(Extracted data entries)
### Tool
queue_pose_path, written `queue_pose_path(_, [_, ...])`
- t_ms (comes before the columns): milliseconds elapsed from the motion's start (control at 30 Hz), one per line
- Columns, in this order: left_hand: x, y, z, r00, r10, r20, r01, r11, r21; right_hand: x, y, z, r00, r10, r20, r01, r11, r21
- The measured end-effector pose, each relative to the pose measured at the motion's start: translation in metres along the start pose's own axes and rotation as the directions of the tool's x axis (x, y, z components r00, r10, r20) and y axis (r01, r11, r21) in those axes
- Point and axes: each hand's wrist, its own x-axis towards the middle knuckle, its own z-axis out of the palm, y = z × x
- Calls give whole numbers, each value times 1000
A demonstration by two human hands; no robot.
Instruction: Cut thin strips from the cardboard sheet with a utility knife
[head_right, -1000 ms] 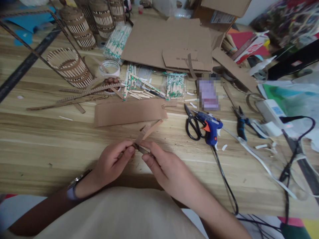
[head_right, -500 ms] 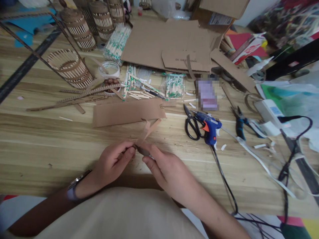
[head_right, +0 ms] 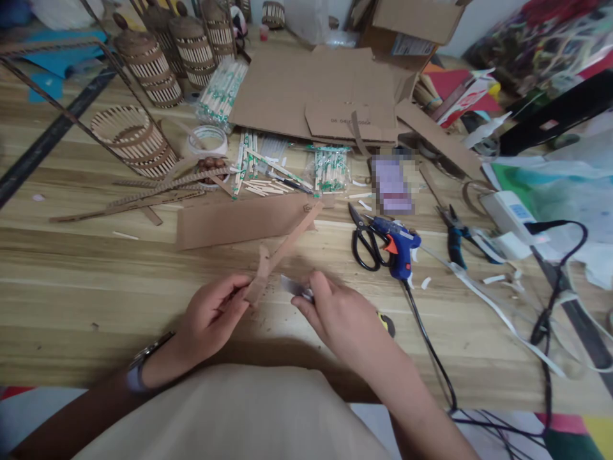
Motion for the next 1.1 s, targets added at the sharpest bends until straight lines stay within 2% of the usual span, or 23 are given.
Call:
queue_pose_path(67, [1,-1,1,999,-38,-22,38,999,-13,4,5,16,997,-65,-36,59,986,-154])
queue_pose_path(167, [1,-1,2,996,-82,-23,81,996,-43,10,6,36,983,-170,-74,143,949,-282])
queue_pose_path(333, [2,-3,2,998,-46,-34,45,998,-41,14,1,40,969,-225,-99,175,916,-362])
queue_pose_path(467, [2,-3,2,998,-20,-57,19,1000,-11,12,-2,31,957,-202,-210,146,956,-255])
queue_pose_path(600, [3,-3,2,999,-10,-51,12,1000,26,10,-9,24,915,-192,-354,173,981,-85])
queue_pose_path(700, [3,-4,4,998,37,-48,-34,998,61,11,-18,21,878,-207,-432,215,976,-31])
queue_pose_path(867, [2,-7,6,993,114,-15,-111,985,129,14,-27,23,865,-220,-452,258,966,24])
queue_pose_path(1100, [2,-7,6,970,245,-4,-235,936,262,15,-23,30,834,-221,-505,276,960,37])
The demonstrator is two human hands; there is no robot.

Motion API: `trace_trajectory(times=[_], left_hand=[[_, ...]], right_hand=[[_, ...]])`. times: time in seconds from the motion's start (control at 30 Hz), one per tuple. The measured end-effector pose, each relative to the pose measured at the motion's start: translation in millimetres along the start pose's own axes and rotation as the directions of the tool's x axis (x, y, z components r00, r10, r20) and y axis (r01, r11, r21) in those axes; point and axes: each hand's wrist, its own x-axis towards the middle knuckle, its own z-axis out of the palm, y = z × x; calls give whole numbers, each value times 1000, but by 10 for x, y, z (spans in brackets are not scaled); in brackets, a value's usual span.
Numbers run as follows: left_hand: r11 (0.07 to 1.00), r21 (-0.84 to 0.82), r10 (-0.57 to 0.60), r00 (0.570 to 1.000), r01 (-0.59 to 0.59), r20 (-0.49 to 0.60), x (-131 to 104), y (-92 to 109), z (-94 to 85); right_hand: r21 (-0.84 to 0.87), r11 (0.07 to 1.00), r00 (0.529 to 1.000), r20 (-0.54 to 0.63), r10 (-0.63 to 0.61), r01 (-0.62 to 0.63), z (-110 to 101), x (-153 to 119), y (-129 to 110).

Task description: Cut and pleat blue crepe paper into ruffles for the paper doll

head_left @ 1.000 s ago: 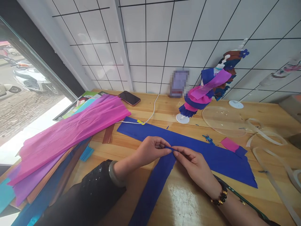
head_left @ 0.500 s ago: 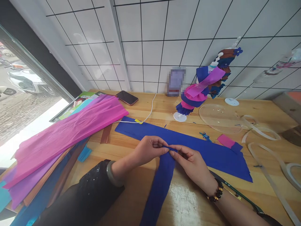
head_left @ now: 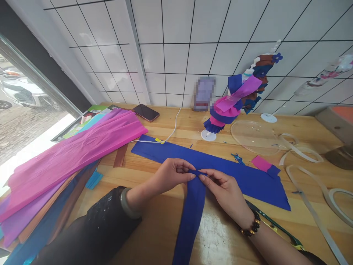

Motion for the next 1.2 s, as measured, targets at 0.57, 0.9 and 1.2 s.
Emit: trace_trajectory(times=[0.57, 0.9, 1.2], left_hand=[[996, -87, -38, 999, 37, -2, 29, -14, -25], [988, -145, -59, 998, 57, -8, 25, -13, -30], [980, -174, -98, 995, 95, -12, 19, 4, -25]], right_hand=[[101, 994, 999, 12, 30, -31, -37, 46, 109], [178, 980, 996, 29, 84, -88, -32, 61, 134], [328, 928, 984, 91, 155, -177, -42, 51, 121]])
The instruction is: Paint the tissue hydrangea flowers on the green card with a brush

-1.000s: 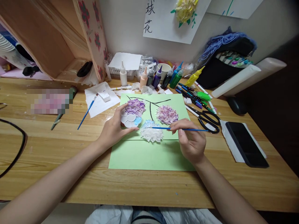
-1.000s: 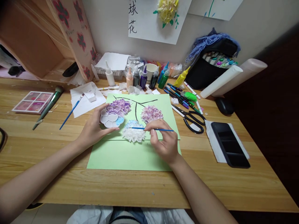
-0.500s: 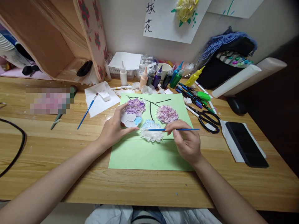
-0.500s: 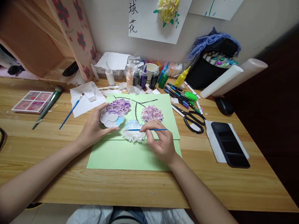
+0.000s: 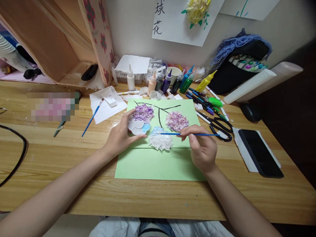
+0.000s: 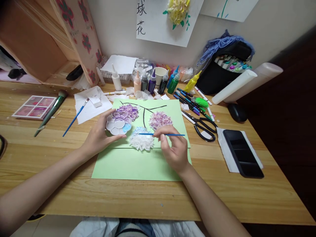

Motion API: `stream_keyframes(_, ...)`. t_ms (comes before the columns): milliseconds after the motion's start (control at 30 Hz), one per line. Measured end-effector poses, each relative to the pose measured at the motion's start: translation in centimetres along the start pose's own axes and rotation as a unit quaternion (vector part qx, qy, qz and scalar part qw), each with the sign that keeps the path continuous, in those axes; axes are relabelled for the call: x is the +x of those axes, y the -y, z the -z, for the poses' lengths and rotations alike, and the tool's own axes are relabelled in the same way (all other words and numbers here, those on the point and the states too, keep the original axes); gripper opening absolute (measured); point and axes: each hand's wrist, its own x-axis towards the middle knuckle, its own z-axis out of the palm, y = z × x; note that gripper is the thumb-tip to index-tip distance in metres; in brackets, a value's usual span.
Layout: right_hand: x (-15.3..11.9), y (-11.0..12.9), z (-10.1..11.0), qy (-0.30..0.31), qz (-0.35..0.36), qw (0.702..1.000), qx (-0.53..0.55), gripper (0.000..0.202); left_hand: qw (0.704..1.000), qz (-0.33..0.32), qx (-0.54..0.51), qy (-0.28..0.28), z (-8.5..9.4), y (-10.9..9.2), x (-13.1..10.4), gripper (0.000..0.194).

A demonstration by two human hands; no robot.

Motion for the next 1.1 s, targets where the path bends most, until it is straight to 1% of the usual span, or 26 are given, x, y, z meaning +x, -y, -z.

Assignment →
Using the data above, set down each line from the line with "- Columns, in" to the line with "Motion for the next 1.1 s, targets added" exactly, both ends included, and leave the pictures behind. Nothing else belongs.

Answer section →
- Columns, in this order: left_hand: x, y, z, r00, r10, r20, r01, r11, r21; right_hand: x, y, z, r00, r10, r20, r01, r11, r21
- The measured end-effector pose, each relative to the pose measured at the motion's start: translation in metres along the start pose's own axes and rotation as the directions of the tool's x axis (x, y, z components r00, r10, r20) and y axis (r01, r11, r21) in those axes
- Point and axes: each hand's wrist, its own x-axis towards the middle knuckle, its own z-axis out of the palm, y = z × x
- Calls give whole numbers, each value times 1000
A demonstration by two human hands; no robot.
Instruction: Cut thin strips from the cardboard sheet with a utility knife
[head_right, -1000 ms] 
[head_right, -500 ms] 
[head_right, +0 ms] 
Motion for the next 1.1 s, targets added at the sharpest bends until straight lines stay within 2% of the usual span, or 23 are given.

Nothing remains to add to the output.